The fundamental principle involved is this: It matters not who is right, or who is wrong. It matters not what brother is offended, or which is the offender. The essential principle is that brethren be reconciled one to another — a mutual reconciliation as in Mth. 5:24 — before they bring themselves as living sacrificer to the altar on Sunday morning. Otherwise they cannot walk in Truth together. They cannot walk together in Christ.

And so here is that beautiful principle expressed again. There are two brethren. One is the offended and one is the offender. Both realize that they cannot continue in fellowship unless there is reconciliation.
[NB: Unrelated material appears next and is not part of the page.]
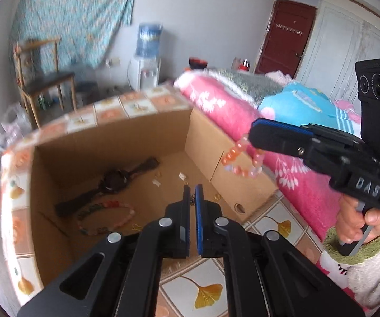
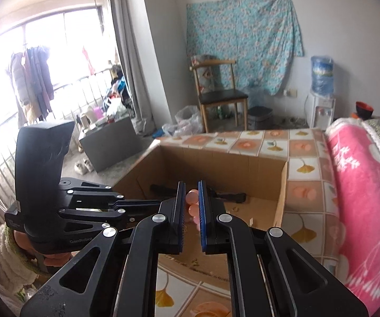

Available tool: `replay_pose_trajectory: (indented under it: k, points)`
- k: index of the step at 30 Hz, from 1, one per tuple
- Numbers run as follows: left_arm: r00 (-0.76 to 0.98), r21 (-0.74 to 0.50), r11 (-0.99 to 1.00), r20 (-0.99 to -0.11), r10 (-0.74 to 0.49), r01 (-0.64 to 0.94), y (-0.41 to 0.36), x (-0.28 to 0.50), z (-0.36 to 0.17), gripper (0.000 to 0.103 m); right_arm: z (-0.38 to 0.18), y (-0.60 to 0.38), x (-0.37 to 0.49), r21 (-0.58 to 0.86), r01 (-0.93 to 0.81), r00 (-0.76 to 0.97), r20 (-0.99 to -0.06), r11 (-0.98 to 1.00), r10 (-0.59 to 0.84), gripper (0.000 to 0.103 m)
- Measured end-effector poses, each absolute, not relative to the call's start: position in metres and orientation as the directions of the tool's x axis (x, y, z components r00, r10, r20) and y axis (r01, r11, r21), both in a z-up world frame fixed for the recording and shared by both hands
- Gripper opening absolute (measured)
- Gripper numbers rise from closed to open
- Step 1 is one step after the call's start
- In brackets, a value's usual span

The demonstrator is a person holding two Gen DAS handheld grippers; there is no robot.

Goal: Organize jewelry

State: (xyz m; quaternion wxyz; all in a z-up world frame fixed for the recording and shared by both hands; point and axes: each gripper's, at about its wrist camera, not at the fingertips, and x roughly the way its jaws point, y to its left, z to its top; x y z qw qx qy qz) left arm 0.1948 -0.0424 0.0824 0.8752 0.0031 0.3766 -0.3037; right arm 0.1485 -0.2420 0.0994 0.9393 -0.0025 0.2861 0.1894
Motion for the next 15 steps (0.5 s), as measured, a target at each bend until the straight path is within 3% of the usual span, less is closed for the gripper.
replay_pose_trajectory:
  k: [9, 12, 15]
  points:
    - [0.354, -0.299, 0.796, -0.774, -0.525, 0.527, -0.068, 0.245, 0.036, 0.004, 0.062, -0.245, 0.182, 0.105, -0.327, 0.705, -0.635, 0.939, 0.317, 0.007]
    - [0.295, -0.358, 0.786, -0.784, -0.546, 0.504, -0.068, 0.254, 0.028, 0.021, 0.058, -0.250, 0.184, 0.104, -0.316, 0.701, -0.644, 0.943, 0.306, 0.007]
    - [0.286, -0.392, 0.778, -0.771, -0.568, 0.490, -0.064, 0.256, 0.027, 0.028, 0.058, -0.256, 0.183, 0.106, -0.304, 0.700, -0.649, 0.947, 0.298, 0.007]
They come together and have a chat. There is a healing of the rift . . . How could there possibly be strife if brethren were governed by this principle? And we are not mis-quoting the apostle Paul when we say once again: they who do not these things shall not inherit the kingdom of God! This is true Meekness; meekness resulting in compassionate concern; compassionate concern resulting in forgiveness; forgiveness resulting in healing.